3. Il ricorso è inammissibile. Quanto al primo motivo, volto a sostenere la legittimità dell’intervento edilizio in virtù della avvenuta presentazione di D.i.a. sulla quale si sarebbe formato il silenzio – assenso da parte del Comune, va ricordato che questa Corte ha già affermato che la inutile scadenza del termine di legge per contestare all’interessato la carenza dei presupposti e dei requisiti per seguire la disciplina procedimentale della denunzia di inizio attività non configura un provvedimento implicito di silenzio- assenso, rimanendo impregiudicato il potere-dovere del Comune e dell’autorità giudiziaria di intervenire sul piano sanzionatolo nel caso in cui l’intervento realizzato a seguito della presentazione della D.i.a. risulti sottoposto a permesso di costruire (Sez. 3, n. 11252 del 17/01/2008, Tartaglia, Rv. 239005; Sez. 3, n. 19378 del 15/03/2002, Catalano, Rv. 221953). Le restanti argomentazioni appaiono inoltre inammissibili in quanto volte a valorizzare, al fine di escludere i reati di cui ai capi b) e c), e senza invocare travisamenti di prova, questioni di mero fatto estranee all’orizzonte del giudizio di legittimità e la valutazione di atti (nella specie comunicazione al Genio Civile) il cui accesso è inibito a questa Corte.

4. Anche il secondo motivo è manifestamente infondato; risulta dalla sentenza di primo grado che alla data dell’accertamento effettuato il 06/10/2006 i lavori erano ancora in corso senza che il ricorrente abbia mai allegato elementi diretti a sostenere che l’edificio fosse, a quella data, già ultimato, ivi compresi i lavori di rifinitura.

Grava, infatti, sull’imputato, che voglia giovarsi della prescrizione quale causa estintiva del reato, l’onere di allegare gli elementi in suo possesso dai quali desumere la data di inizio del decorso del termine, diversa da quella risultante dagli atti (tra le altre, Sez. 3, n. 19082 del 24/03/2009, Cusati, Rv. 243765). Ne consegue che il termine di prescrizione, di durata quinquennale, è maturato solo in data 06/10/2011 e, quindi, successivamente alla data della sentenza impugnata.

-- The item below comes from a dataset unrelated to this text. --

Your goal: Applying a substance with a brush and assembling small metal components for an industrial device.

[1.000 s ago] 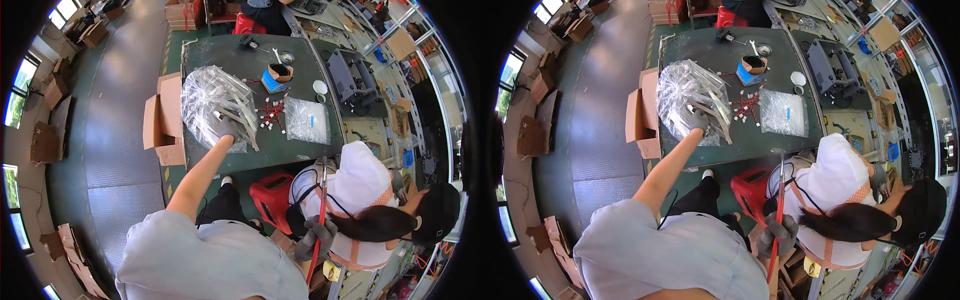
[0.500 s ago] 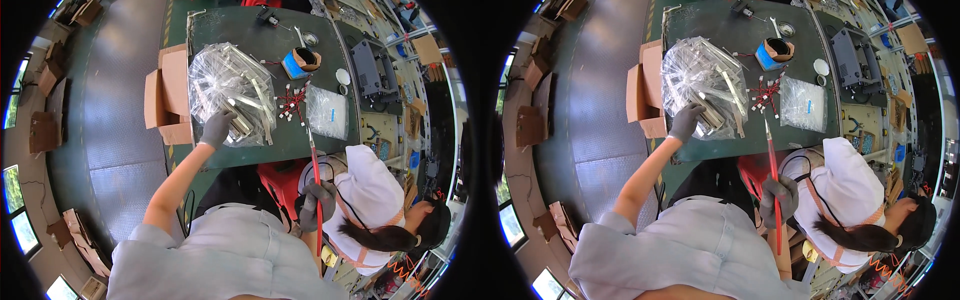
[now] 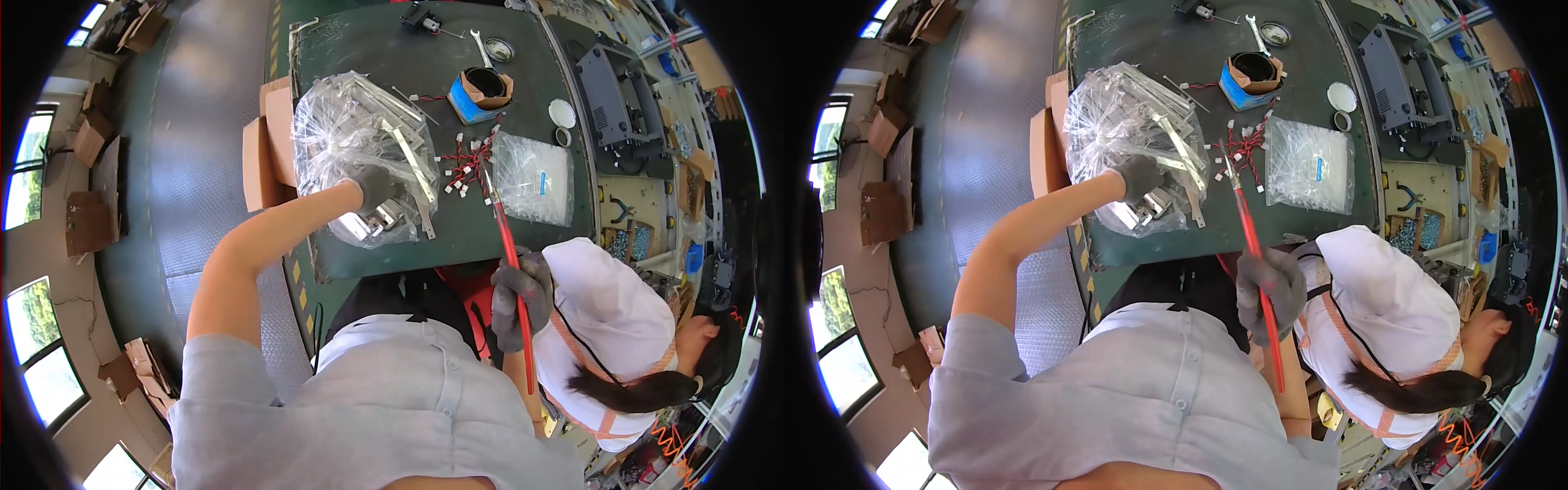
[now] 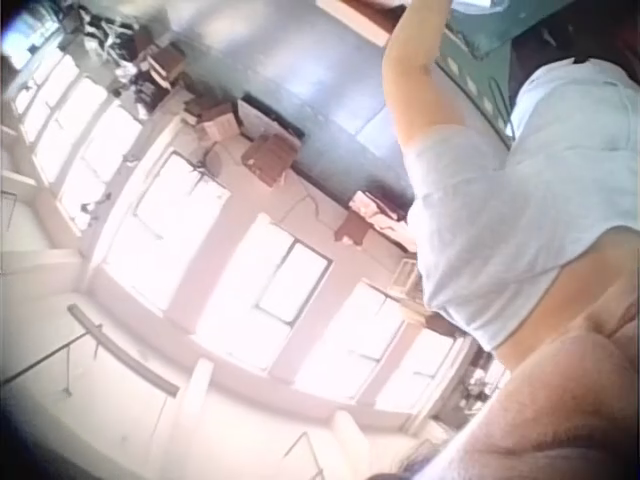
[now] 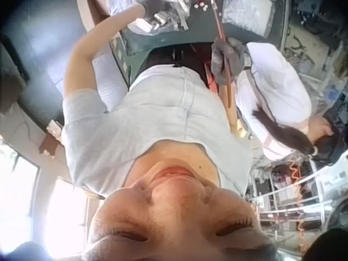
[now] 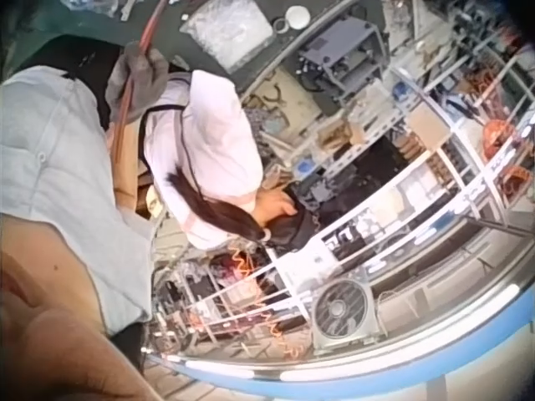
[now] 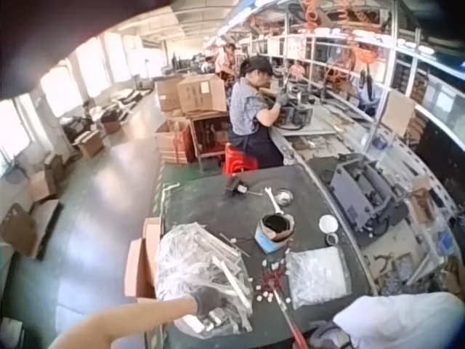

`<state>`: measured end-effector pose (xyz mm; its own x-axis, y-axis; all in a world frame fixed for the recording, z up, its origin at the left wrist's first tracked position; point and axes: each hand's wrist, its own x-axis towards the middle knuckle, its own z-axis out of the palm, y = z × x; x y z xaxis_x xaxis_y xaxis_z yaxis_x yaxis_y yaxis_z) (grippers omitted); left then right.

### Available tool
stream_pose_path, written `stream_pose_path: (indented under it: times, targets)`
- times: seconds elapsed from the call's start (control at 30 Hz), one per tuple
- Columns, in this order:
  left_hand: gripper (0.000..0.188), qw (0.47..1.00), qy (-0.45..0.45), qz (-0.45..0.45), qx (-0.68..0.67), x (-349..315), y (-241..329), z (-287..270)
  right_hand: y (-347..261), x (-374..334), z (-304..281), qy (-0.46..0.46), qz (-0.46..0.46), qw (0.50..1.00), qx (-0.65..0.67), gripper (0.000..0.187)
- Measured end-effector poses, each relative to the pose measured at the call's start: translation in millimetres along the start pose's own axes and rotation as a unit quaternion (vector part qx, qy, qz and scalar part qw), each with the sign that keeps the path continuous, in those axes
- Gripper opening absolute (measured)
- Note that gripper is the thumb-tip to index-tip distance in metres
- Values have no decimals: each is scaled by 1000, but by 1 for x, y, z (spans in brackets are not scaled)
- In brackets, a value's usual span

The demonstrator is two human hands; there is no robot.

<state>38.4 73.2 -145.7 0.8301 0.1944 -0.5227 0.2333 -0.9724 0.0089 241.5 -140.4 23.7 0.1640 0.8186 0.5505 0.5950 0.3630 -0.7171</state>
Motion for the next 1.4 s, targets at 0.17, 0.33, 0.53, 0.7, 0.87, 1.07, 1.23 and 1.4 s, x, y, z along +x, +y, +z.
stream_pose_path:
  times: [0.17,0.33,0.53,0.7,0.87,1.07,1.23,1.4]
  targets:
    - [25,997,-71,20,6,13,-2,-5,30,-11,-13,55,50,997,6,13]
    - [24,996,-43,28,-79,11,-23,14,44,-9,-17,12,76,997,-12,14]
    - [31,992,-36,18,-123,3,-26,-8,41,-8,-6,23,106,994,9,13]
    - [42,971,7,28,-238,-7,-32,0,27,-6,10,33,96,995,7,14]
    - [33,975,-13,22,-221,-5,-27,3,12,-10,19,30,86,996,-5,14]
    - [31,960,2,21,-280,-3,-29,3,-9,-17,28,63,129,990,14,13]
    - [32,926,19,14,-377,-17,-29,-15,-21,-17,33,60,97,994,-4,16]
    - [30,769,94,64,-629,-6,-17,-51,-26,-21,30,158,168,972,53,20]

5. Il terzo motivo è parimenti manifestamente infondato: nell’atto di appello il ricorrente si era limitato a sostenere l’eccessività della pena irrogata per il mero fatto della "scarsissima rilevanza dell’operato"; la Corte territoriale ha invece del tutto logicamente fatto leva, per ritenere adeguato il trattamento sanzionatorio, neppure troppo discostato dal minimo edittale, all’entità delle violazioni edilizie contestate da ricondurre, come ricordato in premessa, alla realizzazione di un fabbricato con struttura portante in cemento armato delle dimensioni di m. 12,50 x 12,00 circa e m.

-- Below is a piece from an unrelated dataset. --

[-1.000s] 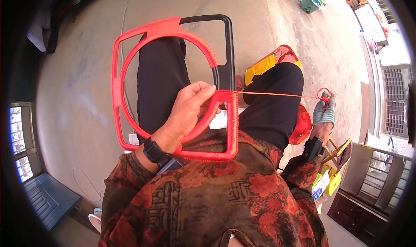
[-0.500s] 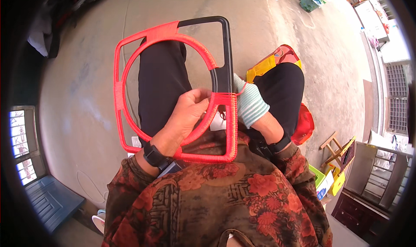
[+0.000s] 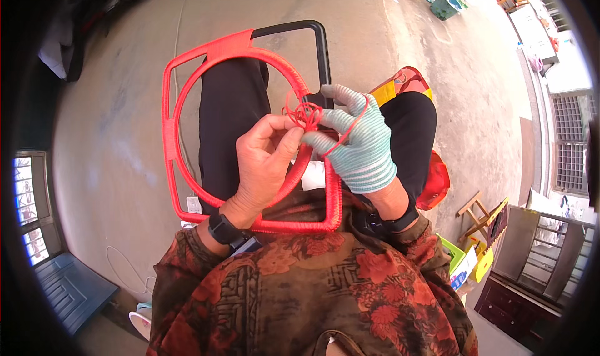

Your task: Wrapping a red and black plastic frame with red cord.

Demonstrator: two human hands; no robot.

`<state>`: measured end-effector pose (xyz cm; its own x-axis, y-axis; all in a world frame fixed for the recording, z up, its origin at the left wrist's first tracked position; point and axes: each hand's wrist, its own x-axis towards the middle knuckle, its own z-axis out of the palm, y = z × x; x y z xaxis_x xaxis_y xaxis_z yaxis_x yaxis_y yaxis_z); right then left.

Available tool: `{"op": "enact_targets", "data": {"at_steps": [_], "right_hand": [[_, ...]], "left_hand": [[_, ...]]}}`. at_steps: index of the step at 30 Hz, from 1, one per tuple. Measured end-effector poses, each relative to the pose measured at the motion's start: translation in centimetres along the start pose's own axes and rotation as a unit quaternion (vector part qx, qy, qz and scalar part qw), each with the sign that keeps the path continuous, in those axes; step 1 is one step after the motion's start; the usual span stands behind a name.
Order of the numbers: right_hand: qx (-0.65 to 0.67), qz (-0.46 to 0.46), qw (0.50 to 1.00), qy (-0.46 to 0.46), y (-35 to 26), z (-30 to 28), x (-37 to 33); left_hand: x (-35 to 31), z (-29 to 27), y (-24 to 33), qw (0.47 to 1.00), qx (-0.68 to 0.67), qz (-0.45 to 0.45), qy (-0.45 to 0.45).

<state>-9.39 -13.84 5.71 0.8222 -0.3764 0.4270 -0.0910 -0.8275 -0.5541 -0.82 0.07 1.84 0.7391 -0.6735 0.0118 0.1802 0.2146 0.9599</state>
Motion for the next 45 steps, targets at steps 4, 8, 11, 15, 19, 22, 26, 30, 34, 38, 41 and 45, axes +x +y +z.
{"op": "enact_targets", "data": {"at_steps": [4,8,11,15,19,22,26,30,34,38,41,45], "right_hand": [[0.167,0.128,0.977,0.026,1.0,0.0,-1.2],[0.125,0.042,0.987,-0.088,4.0,-3.7,-2.1],[0.204,0.129,0.969,-0.056,7.9,-5.0,-4.7],[0.665,0.300,0.657,0.191,6.9,-7.4,-5.2],[0.849,0.166,0.472,0.170,9.9,-8.5,-6.0],[0.767,0.275,0.554,0.171,11.3,-8.4,-7.1],[0.606,0.377,0.683,0.158,12.0,-7.8,-8.9],[0.560,0.373,0.718,0.179,11.8,-7.6,-8.3],[0.499,0.439,0.698,0.266,12.0,-6.7,-5.4],[0.325,0.294,0.867,0.239,6.5,-3.7,-0.9],[-0.049,-0.104,0.989,0.089,2.1,-2.3,0.8],[-0.162,-0.219,0.962,0.030,0.3,-1.8,1.8]], "left_hand": [[0.3,0.4,0.2,1.000,0.000,0.024,0.004],[0.3,-0.5,-0.3,0.997,-0.006,-0.073,0.006],[0.5,-0.5,-0.6,0.989,-0.021,-0.146,-0.020],[0.7,-0.3,-0.7,0.975,-0.077,-0.196,-0.067],[0.5,-0.1,-0.2,0.959,-0.137,-0.241,-0.062],[0.6,0.2,-0.4,0.960,-0.159,-0.216,-0.079],[0.5,-0.3,-0.7,0.946,-0.221,-0.216,-0.095],[0.7,-0.5,-0.6,0.924,-0.265,-0.259,-0.095],[0.8,-0.5,-0.5,0.924,-0.247,-0.273,-0.106],[0.7,-0.2,-0.5,0.943,-0.204,-0.248,-0.090],[1.0,0.1,0.2,0.936,-0.252,-0.241,-0.047],[0.9,0.0,-0.2,0.957,-0.221,-0.187,0.016]]}}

8,50 x 5,00 circa.. Quanto alla doglianza in ordine alla mancata concessione delle attenuanti generiche, la stessa è inammissibile non essendo state dette attenuanti sollecitate con l’atto di appello sì che nessun obbligo di puntuale motivazione incombeva sui giudici del gravame.

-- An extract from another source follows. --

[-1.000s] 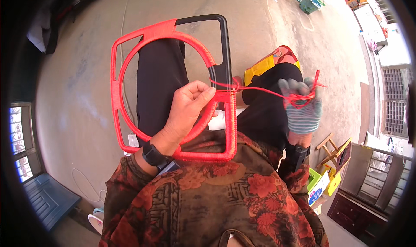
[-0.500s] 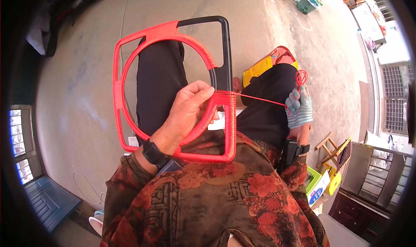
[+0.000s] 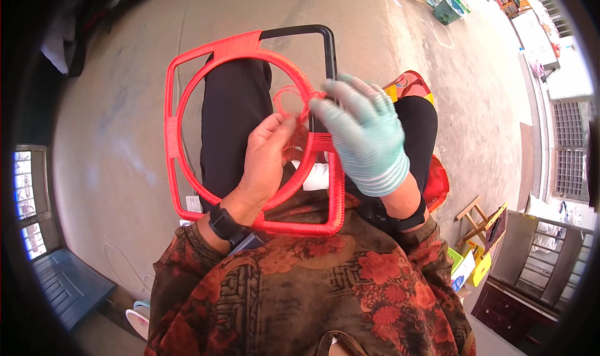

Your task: Wrapping a red and black plastic frame with red cord.

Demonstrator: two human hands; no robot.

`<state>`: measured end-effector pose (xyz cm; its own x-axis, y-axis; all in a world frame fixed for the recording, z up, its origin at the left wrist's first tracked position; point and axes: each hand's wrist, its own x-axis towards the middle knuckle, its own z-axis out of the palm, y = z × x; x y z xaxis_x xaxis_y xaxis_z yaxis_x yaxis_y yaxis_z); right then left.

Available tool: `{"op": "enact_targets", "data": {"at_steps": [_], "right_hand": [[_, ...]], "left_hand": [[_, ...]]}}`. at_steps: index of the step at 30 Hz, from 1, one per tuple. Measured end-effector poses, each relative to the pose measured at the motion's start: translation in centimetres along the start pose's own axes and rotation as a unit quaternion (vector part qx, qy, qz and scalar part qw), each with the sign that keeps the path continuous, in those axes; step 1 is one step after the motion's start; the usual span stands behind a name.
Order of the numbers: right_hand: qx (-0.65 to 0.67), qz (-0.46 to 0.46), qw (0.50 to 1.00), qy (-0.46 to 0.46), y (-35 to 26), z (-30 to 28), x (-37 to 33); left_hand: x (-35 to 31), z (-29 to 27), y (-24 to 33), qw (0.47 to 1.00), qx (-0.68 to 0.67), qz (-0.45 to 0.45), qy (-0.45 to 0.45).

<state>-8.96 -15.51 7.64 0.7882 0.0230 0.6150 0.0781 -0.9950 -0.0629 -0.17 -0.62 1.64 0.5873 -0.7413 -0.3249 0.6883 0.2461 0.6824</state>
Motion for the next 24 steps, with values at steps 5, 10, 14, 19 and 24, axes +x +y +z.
{"op": "enact_targets", "data": {"at_steps": [5,10,14,19,24], "right_hand": [[0.427,0.503,0.748,-0.074,0.2,-0.1,-2.3],[0.478,0.499,0.672,-0.265,1.8,1.9,-3.8],[0.461,0.458,0.713,-0.265,1.8,1.9,-3.2],[0.445,0.418,0.770,-0.183,2.8,2.5,-5.3],[0.617,0.433,0.657,0.003,1.8,-0.2,-5.6]], "left_hand": [[0.6,-2.2,-1.7,0.996,0.090,-0.004,0.004],[0.7,-1.8,-1.3,0.980,0.200,-0.014,-0.015],[0.5,-1.1,-1.5,0.998,0.021,-0.035,-0.040],[0.3,0.0,-0.7,0.995,-0.069,-0.051,-0.043],[0.1,0.0,-0.6,0.995,-0.028,-0.068,-0.072]]}}
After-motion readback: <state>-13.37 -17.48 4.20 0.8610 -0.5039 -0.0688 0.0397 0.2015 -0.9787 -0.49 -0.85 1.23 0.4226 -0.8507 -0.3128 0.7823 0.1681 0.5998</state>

6. Il ricorso va pertanto dichiarato inammissibile.

L’inammissibilità originaria del ricorso, non consentendo il formarsi di un valido rapporto di impugnazione, preclude la possibilità di rilevare e dichiarare, a norma dell’art. 129 c.p.p., la prescrizione dei reati maturata successivamente alla sentenza di merito, per quanto già detto non validamente impugnata (Sez. U., n, 32 del 22/11/2000, De Luca).

7. All’inammissibilità del ricorso consegue la condanna del ricorrente al pagamento delle spese del grado, e della somma indicata in dispositivo, ritenuta equa, in favore della Cassa delle ammende, in applicazione dell’art. 616 c.p.p..
P.Q.M.

Dichiara inammissibile il ricorso e condanna il ricorrente al pagamento delle spese processuali e della somma di Euro 1000,00 in favore della Cassa delle Ammende.

Così deciso in Roma, il 9 ottobre 2012.